Three out of four residents believe the America’s Cup will be beneficial to the Island, according to a survey conducted by Bermuda College.
But more than half of respondents also felt the $77 million allocated to the event could have been better spent.
The survey results revealed that:
• 77 per cent of respondents believed Bermuda would benefit economically, either to a great extent or somewhat, from hosting AC35.
• 73 per cent agreed either strongly or somewhat that by hosting AC35, it would go a long way to restoring Bermuda’s image as a premium tourism destination.
• 68 per cent were either very or somewhat excited about the opportunity to host AC35.
• 58 per cent believed that the $77 million committed to AC35 should have been spent on more pressing issues.
The college’s senior marketing and tourism lecturer, Shawn DeShields, and institutional research and planning officer, Cordell Riley, have co-authored a paper based on the survey, exploring the potential economic and social impacts of Bermuda hosting the 2017 regatta.

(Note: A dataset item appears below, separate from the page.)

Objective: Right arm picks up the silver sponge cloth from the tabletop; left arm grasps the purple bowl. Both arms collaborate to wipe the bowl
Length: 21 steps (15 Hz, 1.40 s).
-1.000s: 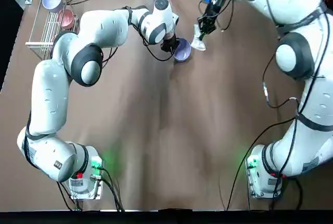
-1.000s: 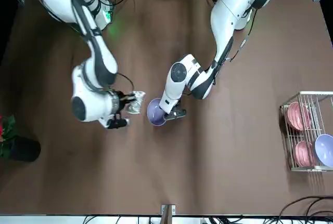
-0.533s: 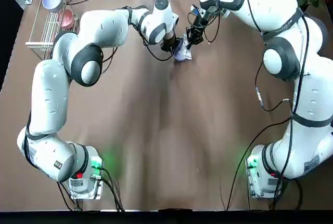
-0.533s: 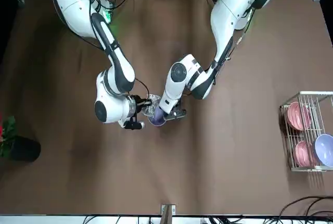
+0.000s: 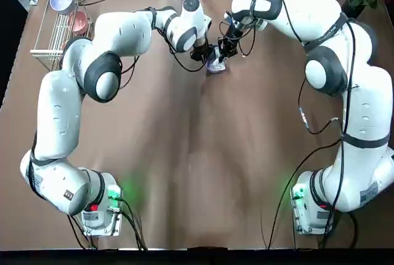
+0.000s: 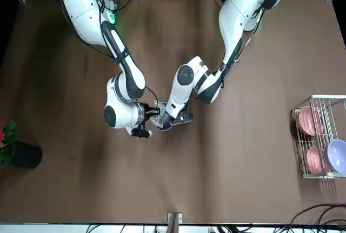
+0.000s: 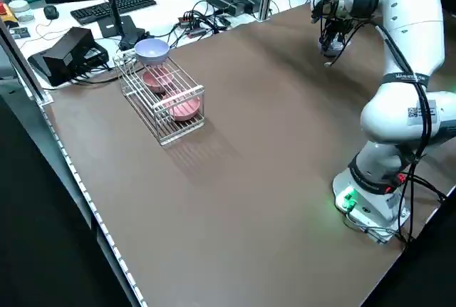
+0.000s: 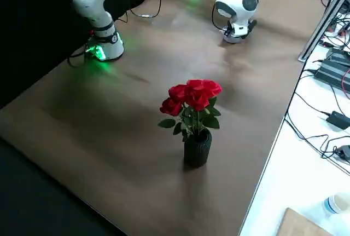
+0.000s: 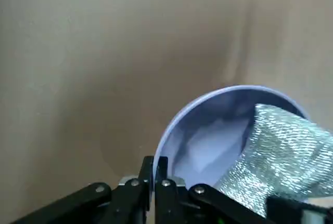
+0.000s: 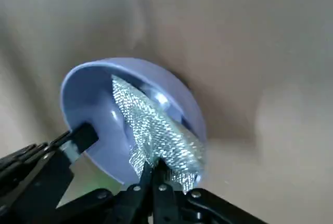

It was presented at the third International Conference on Emerging Paradigms in Business and Social Sciences, held in Dubai. Titled Resident Perceptions on the Economic and Social Impacts of Bermuda Hosting the Event, and using an econometric model, their research sought to estimate the potential financial impact to hotels as a result of hosting the event.
Keynote speaker for the conference was Dimitrios Buhalis of Bournemouth University, an expert on how technology impacts tourism.
The professor was described as one of the most cited authors in the tourism field, and attended the Bermuda presentation. A public forum for a local audience is being planned by the college for the new year.
The conference was hosted by Middlesex University (UK) as it celebrated its tenth anniversary as a campus in Dubai.
Conference objectives allowed discussion of “new concepts, new methodologies and new practices within the world of business and the wider social sciences”.
The survey of 650 residents had a margin of error of plus or minus 3.8 per cent.
This story appeared in The Royal Gazette on December 10th, 2015.